## What is expected
Exactly as written, transcribe the data that follows.
=======
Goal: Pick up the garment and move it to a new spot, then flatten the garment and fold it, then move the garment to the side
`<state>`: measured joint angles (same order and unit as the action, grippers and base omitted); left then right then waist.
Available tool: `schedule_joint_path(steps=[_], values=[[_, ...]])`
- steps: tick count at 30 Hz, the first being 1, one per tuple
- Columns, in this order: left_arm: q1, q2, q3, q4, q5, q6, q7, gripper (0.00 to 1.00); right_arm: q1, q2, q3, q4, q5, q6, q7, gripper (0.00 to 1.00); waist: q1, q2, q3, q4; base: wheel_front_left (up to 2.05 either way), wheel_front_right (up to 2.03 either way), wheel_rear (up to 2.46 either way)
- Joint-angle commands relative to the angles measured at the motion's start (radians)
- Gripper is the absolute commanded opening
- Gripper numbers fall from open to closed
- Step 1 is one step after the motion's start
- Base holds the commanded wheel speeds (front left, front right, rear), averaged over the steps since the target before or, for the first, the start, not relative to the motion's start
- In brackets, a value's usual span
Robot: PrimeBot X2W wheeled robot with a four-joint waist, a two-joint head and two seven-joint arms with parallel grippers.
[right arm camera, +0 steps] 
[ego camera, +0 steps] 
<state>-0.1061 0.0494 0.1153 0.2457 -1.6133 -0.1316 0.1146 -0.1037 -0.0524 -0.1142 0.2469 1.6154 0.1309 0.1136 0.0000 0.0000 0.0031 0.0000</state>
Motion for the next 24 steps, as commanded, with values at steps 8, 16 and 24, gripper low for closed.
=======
## Task response
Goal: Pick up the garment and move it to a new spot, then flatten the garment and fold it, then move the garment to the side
`<state>`: measured joint angles (same order and unit as the action, grippers and base omitted); left then right then waist.
Available tool: `schedule_joint_path(steps=[_], values=[[_, ...]])`
- steps: tick count at 30 Hz, the first being 1, one per tuple
- Columns, in this order: left_arm: q1, q2, q3, q4, q5, q6, q7, gripper (0.00 to 1.00); right_arm: q1, q2, q3, q4, q5, q6, q7, gripper (0.00 to 1.00); waist: q1, q2, q3, q4; base: wheel_front_left (up to 2.05 either way), wheel_front_right (up to 2.03 either way), wheel_rear (up to 2.46 either way)
- Joint-angle commands relative to the angles measured at the motion's start (radians)
- Gripper is the absolute commanded opening
- Gripper numbers fall from open to closed
- Step 1 is one step after the motion's start
- Base holds the commanded wheel speeds (front left, front right, rear), averaged over the steps since the target before or, for the first, the start, not relative to the motion's start
- In brackets, a value's usual span
Robot: PrimeBot X2W wheeled robot with a four-joint waist, a two-joint head and two seven-joint arms with parallel grippers.
[right arm camera, +0 steps] 
[ego camera, +0 steps] 
<state>-0.1061 0.0494 0.1153 0.2457 -1.6133 -0.1316 0.1146 -0.1037 -0.0524 -0.1142 0.2469 1.6154 0.1309 0.1136 0.0000 0.0000 0.0031 0.0000</state>
Motion for the next 24 steps, as commanded, with values at steps 8, 16 and 24, gripper low for closed.

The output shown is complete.